Baricco sauvage c’est une conversation de plus de deux heures « sur tout, sans réseau », avec Alessandro Baricco, qui a décidé pour l’occasion « de faire des choses que je ne fais pas habituellement : parler longtemps et parler de choses dont je n’ai jamais voulu parler ». ” : cette proposition est devenue un podcast-interview réalisé par l’auteur et animateur Matteo Caccia et produit par Feltrinelli et «la poste”
. Vous pouvez l’écouter — gratuitement — dès aujourd’hui sur l’application Post et sur toutes les plateformes de podcast.

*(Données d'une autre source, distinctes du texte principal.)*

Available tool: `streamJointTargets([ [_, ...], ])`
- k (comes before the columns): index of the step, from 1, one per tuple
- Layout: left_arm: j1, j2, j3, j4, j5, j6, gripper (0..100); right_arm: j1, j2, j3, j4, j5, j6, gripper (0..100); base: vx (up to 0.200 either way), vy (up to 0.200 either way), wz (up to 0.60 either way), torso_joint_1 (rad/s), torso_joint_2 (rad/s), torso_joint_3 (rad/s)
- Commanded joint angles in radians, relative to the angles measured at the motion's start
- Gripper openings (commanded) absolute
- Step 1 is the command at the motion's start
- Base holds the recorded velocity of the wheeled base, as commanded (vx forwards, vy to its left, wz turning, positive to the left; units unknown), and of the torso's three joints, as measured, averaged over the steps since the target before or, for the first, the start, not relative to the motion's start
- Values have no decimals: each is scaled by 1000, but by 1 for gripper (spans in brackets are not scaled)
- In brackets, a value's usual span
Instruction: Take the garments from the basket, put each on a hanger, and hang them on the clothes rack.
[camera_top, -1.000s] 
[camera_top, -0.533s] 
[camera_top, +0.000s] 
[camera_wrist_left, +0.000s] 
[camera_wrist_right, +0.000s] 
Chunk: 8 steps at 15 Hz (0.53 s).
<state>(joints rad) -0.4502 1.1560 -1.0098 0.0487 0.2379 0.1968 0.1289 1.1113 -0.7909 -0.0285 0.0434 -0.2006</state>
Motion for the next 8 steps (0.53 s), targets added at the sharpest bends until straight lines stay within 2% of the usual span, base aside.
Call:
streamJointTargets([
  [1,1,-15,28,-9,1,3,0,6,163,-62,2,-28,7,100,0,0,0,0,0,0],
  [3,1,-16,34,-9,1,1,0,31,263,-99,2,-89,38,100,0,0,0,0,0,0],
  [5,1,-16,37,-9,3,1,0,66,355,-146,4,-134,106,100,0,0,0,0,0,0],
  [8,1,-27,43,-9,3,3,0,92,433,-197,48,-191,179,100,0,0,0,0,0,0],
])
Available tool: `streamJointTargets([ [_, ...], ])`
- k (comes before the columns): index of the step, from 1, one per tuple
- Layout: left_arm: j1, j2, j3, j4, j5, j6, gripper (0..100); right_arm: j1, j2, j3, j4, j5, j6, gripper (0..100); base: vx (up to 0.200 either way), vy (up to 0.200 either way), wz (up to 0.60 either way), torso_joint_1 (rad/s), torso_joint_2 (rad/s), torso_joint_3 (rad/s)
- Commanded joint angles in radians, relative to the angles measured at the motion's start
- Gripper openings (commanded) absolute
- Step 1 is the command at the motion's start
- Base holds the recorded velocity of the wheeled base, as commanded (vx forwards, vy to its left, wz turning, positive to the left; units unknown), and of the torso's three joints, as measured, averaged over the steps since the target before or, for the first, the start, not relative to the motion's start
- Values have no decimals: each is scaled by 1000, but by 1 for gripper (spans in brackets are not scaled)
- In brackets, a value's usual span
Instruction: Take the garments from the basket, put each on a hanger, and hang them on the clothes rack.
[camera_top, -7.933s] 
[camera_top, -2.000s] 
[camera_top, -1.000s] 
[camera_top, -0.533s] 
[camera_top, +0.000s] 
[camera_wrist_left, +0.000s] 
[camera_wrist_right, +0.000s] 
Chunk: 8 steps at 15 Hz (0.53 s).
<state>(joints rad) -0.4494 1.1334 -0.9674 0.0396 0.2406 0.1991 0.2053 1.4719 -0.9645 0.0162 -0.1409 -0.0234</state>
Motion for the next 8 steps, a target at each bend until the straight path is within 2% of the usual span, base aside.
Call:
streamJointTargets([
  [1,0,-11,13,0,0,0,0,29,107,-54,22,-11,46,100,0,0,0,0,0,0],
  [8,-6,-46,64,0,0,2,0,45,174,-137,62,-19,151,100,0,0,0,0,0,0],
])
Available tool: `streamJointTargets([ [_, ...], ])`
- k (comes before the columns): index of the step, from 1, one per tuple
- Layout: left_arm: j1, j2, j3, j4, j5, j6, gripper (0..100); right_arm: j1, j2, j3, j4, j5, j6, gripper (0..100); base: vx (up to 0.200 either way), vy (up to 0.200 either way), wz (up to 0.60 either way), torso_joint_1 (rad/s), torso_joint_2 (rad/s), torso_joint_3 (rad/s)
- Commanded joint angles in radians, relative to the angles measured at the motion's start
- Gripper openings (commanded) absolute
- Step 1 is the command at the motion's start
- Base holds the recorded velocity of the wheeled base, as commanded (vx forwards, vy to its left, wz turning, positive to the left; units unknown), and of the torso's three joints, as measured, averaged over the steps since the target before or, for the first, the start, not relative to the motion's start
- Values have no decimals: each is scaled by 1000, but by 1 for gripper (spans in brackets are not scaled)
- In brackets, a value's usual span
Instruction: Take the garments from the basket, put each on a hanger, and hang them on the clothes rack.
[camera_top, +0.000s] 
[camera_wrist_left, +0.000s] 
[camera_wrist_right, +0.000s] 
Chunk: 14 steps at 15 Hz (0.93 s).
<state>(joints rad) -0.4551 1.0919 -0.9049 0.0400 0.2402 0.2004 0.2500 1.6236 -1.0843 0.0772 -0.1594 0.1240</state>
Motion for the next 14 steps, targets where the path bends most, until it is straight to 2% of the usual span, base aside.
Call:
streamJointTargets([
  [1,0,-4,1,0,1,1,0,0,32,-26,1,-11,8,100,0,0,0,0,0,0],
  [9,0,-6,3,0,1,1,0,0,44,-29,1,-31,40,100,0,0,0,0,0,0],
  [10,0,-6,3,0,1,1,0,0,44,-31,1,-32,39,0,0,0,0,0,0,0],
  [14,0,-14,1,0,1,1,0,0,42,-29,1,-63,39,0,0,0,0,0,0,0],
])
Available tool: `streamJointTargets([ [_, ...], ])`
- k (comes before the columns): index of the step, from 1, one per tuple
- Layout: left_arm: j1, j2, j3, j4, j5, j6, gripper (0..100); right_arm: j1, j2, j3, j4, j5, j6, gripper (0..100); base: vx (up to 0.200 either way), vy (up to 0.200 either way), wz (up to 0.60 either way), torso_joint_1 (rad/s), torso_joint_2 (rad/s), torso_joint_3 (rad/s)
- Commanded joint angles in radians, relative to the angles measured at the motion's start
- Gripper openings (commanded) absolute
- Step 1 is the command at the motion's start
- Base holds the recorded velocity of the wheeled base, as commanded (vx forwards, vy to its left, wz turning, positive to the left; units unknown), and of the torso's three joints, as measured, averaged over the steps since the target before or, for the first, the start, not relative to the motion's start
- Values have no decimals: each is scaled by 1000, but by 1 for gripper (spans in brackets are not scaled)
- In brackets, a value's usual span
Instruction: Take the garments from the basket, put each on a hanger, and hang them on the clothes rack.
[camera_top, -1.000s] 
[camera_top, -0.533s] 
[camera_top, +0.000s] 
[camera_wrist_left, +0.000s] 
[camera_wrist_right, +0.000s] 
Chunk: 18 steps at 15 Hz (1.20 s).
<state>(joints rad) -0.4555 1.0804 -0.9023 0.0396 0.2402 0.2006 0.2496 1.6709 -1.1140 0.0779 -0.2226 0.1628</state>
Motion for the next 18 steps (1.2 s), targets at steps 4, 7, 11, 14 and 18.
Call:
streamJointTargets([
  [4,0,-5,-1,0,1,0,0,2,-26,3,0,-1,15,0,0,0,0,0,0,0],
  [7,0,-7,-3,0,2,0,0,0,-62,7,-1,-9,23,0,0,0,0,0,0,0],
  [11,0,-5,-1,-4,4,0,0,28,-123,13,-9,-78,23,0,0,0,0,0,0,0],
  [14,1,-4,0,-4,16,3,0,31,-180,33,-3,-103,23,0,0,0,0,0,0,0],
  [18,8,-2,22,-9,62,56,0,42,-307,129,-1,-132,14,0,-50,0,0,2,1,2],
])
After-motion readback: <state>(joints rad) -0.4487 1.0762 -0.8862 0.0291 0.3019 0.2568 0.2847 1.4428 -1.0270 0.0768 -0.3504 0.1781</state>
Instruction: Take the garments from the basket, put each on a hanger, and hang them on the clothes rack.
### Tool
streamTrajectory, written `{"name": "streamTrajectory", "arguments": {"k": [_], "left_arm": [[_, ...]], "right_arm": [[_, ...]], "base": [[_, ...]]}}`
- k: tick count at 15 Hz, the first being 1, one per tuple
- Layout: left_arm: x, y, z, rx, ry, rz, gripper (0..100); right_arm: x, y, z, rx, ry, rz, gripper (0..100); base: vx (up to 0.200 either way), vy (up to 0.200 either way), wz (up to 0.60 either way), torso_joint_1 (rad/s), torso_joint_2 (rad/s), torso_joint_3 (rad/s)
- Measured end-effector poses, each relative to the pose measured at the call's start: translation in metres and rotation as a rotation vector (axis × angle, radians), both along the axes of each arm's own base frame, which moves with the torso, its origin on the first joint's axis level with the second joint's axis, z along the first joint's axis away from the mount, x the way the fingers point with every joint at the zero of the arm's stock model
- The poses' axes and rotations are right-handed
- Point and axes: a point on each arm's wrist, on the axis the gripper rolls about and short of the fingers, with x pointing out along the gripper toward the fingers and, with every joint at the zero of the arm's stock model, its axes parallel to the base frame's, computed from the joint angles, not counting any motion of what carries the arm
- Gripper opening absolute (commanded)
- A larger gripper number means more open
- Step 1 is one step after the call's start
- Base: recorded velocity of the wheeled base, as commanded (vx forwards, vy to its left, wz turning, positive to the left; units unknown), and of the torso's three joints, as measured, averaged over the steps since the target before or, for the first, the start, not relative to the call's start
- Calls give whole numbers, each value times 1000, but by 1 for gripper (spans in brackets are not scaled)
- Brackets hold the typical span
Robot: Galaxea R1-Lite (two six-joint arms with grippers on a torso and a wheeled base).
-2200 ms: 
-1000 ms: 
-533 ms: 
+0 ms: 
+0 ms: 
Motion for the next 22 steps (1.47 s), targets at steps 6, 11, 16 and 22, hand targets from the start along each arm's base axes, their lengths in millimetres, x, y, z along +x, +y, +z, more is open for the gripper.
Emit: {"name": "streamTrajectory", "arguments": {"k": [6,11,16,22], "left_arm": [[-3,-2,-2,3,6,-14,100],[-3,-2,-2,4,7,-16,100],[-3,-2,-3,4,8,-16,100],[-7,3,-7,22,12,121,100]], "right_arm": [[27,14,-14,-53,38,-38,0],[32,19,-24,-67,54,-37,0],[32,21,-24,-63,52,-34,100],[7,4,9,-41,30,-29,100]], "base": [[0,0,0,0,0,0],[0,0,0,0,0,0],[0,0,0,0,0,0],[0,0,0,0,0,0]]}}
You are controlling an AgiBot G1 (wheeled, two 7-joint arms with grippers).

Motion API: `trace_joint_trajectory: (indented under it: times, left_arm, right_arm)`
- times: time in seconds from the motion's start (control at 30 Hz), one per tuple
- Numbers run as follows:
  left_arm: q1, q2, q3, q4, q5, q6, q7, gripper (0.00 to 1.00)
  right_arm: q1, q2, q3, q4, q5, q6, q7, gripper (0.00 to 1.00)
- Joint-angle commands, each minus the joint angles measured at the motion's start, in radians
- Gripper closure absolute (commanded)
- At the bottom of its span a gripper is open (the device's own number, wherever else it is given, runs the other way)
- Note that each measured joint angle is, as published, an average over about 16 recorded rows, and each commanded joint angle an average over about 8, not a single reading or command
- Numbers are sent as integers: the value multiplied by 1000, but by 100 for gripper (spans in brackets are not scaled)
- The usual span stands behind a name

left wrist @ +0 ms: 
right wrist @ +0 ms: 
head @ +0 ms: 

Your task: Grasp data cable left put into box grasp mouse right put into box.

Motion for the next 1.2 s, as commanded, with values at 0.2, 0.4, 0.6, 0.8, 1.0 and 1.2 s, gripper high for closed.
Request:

Cette initiative intervient juste un mois après la sortie du nouveau beau roman de Baricco, Abel
(publié par Feltrinelli)
et après une période compliquée au cours de laquelle l’auteur a annoncé qu’il souffrait de leucémie et qu’il avait subi deux greffes de moelle osseuse, la dernière en août dernier. Abel marque le retour d’Alessandro Baricco à la fiction après une pause d’environ huit ans.

Né à Turin en 1958, écrivain, dramaturge, scénariste, critique musical et auteur de télévision, Baricco, l’une des figures les plus variées et éclectiques de la scène culturelle italienne, a fait ses débuts comme romancier en 1991 avec Châteaux de colère avec lequel il remporte le Prix Médicis étranger. Parmi les nombreuses publications dont on se souvient, en 1993, Mer océanl’un de ses romans les plus réussis (Prix Viareggio), puis en 1996 la sortie de Séta, un livre à partir duquel sera réalisé un film, réalisé par François Girard. (s.ba.)